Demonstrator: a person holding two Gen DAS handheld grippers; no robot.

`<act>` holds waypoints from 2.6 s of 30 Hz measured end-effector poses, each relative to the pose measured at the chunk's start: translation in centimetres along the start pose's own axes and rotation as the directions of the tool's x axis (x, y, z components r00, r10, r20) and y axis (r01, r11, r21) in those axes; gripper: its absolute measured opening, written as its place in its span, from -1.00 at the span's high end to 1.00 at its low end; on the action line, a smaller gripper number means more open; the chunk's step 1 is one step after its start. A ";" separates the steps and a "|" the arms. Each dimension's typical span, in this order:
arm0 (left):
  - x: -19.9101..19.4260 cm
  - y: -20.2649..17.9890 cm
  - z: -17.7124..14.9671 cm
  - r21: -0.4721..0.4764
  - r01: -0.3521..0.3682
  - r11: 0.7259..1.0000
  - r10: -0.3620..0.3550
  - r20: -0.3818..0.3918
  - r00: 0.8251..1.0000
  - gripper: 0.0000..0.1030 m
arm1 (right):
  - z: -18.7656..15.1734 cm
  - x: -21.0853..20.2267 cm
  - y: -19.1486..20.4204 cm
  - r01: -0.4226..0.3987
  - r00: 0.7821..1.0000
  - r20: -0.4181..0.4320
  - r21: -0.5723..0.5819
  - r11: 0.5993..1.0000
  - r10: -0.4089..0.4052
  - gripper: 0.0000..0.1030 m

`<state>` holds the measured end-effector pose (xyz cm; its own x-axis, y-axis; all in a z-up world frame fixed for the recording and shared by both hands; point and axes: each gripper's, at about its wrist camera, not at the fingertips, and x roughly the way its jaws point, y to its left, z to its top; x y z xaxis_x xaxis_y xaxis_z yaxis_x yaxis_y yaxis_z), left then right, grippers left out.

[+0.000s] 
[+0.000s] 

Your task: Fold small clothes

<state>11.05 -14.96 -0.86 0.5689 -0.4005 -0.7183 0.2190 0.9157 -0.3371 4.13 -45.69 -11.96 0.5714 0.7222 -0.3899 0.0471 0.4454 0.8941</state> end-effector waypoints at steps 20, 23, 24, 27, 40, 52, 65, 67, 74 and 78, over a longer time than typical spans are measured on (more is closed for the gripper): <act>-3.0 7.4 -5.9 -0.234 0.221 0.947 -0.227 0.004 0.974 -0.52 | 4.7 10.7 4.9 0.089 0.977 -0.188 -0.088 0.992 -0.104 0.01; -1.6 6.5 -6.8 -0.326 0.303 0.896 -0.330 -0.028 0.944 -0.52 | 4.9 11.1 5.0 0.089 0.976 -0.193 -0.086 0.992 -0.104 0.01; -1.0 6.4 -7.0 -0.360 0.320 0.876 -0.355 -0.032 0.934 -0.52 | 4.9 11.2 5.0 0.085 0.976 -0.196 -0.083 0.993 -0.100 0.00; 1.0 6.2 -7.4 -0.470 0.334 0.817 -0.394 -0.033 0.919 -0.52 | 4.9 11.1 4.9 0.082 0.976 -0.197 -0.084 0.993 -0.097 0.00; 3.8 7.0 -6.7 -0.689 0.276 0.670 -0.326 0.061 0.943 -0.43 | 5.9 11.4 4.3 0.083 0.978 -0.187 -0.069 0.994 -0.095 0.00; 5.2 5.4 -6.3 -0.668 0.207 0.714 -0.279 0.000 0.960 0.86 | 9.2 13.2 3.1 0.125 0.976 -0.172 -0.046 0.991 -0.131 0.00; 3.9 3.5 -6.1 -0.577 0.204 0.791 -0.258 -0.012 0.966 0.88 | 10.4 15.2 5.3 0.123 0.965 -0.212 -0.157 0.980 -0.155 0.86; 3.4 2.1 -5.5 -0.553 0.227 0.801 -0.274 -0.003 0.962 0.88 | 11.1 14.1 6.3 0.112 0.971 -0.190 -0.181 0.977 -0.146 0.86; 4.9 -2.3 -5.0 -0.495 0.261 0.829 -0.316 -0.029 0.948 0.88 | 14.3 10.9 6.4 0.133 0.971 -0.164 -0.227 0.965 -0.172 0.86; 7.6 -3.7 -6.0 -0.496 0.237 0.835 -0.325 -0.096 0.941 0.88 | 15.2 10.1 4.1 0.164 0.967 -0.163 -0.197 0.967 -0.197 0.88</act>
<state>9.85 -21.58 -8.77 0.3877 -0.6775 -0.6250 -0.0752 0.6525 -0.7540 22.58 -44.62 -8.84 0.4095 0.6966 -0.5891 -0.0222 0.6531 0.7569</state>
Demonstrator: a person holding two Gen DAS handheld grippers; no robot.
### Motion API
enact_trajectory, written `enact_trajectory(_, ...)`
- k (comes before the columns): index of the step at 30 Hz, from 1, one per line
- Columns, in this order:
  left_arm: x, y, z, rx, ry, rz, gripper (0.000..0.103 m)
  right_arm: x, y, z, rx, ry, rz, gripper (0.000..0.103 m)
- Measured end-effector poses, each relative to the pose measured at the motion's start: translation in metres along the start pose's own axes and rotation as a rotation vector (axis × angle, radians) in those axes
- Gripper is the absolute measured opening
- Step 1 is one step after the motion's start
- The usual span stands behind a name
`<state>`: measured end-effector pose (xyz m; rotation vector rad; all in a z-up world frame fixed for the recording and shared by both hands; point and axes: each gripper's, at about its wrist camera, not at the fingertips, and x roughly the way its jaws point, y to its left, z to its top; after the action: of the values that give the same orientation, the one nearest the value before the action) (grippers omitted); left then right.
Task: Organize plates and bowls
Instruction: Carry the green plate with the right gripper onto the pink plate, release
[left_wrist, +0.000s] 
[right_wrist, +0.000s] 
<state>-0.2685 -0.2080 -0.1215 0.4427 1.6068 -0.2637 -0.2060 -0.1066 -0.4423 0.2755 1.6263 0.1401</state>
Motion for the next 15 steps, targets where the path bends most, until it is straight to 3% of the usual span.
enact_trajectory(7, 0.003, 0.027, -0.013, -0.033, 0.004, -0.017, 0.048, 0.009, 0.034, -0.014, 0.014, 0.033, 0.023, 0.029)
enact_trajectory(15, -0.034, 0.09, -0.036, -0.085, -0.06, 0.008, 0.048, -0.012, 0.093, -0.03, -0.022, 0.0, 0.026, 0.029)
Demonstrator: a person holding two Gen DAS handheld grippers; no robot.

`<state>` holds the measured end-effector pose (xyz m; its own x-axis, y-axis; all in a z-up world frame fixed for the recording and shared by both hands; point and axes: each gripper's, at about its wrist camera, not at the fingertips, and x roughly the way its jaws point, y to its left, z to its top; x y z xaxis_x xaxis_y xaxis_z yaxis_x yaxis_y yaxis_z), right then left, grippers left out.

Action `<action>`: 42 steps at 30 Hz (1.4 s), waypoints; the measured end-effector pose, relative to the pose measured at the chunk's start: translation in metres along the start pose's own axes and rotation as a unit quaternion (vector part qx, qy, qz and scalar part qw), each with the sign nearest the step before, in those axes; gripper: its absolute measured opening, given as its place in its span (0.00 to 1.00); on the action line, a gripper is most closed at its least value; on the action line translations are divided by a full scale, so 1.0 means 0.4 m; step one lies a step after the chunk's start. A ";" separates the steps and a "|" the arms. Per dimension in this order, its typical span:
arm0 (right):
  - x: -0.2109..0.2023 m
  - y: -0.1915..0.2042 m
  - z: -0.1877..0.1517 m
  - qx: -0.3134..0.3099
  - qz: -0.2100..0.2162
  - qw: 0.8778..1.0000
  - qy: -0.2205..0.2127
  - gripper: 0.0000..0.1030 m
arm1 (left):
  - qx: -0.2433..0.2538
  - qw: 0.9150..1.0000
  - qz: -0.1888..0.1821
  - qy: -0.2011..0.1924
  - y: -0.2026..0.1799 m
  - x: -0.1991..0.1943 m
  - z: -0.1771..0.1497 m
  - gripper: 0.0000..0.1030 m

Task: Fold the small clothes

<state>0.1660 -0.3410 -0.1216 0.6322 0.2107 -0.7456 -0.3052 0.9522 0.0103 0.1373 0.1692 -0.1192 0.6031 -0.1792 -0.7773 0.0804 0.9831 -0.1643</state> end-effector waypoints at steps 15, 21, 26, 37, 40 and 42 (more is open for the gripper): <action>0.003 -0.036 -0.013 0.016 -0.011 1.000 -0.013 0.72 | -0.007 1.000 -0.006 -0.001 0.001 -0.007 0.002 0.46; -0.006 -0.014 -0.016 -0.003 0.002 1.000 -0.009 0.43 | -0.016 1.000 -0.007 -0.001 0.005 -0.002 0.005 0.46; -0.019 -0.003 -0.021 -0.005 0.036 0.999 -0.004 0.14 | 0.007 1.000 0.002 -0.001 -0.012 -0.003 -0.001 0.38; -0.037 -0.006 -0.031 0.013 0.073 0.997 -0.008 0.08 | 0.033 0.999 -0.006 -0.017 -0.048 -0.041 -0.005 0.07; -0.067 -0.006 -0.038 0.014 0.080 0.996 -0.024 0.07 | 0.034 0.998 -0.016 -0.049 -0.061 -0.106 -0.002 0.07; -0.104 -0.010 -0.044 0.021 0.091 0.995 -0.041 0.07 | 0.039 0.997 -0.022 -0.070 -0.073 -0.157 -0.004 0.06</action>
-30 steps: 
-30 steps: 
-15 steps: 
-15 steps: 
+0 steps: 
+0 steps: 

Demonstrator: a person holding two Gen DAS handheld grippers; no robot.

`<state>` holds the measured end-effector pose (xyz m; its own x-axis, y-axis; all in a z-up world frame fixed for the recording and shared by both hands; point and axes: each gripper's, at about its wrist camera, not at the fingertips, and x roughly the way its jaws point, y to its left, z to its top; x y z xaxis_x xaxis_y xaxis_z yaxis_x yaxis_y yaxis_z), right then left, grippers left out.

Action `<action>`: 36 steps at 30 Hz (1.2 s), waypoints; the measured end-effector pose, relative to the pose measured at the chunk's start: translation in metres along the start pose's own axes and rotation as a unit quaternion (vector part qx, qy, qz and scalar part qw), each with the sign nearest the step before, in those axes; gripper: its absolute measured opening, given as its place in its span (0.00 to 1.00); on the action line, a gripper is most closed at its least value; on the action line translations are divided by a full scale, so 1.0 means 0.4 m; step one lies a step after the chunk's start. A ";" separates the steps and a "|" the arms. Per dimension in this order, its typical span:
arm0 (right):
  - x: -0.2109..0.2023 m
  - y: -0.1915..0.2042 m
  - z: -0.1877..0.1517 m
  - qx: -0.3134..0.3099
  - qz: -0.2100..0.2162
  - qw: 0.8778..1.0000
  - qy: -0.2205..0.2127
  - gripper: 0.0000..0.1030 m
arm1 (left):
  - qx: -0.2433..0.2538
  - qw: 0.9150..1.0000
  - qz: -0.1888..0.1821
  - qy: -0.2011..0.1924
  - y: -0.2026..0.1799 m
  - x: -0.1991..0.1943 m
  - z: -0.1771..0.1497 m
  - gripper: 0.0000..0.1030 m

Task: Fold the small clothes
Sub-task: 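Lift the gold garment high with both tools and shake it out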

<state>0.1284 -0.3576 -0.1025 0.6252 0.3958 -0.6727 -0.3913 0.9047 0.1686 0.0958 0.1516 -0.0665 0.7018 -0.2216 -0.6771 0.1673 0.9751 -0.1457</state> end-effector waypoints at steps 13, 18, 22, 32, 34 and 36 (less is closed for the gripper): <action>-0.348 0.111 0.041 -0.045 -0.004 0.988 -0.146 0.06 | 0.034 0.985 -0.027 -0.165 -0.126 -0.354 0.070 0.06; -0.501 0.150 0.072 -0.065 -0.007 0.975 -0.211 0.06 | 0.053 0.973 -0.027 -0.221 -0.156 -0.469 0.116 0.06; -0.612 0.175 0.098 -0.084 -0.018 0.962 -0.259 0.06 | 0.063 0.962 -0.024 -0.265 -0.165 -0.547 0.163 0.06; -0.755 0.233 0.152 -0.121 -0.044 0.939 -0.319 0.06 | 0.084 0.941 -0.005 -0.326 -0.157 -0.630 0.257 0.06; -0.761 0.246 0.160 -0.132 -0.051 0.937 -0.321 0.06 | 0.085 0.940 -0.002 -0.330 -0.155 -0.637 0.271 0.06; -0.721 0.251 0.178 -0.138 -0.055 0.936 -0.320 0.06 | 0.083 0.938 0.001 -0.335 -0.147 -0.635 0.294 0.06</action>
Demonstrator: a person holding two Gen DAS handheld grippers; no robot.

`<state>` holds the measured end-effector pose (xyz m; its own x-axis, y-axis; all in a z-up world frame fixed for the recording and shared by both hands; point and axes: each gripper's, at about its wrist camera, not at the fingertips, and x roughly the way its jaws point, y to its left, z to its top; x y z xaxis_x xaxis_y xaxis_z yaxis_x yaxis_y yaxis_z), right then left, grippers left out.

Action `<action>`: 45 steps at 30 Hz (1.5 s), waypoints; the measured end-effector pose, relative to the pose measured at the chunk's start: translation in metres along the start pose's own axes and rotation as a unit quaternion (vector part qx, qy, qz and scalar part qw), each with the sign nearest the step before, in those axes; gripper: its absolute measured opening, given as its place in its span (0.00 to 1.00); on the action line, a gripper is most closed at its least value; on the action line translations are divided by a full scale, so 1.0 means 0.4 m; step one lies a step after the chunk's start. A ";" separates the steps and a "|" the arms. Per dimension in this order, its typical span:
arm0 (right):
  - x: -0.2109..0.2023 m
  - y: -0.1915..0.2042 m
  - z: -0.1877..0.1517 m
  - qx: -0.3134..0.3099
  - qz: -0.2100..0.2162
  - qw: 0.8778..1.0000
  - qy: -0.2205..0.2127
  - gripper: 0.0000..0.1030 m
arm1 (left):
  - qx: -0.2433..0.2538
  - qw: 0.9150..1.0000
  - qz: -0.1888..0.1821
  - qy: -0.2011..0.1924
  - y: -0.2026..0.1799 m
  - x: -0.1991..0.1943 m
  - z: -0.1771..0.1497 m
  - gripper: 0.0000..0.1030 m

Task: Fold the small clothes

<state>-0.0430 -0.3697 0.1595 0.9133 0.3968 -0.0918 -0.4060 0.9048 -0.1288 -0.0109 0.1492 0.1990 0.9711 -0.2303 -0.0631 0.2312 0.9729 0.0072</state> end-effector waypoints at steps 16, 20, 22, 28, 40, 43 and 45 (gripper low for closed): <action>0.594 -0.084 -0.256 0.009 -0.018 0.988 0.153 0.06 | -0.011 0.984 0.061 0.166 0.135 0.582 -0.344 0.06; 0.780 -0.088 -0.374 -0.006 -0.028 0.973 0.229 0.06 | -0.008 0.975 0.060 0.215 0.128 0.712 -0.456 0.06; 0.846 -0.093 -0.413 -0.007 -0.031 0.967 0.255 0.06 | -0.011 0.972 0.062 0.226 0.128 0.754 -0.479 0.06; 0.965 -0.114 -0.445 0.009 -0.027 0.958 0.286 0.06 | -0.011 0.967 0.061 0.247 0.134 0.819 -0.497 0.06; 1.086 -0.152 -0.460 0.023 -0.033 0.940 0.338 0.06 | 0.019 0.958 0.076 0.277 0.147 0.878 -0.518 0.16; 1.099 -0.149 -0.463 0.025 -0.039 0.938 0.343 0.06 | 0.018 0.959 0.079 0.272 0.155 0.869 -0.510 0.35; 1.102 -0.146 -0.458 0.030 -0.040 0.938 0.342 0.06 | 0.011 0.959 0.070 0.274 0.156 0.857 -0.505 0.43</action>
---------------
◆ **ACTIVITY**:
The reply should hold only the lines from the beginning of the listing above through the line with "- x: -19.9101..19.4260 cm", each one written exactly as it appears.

◆ **TASK RESPONSE**:
Demonstrator: a person holding two Gen DAS handheld grippers; no robot.

`<act>` holds waypoints from 2.6 s of 30 Hz measured end-effector poses, each relative to the pose measured at the chunk's start: translation in centimetres along the start pose's own axes and rotation as the directions of the tool's x axis (x, y, z components r00, r10, r20) and y axis (r01, r11, r21) in those axes; gripper: its absolute measured opening, written as its place in its span, from -1.00 at the span's high end to 1.00 at its low end; on the action line, a smaller gripper number means more open; the chunk's step 1 is one step after its start. A ";" separates the steps and a "|" the arms. Each dimension's typical span, in this order:
arm0 (left):
  - x: -19.9101..19.4260 cm

With this, the exercise is finished.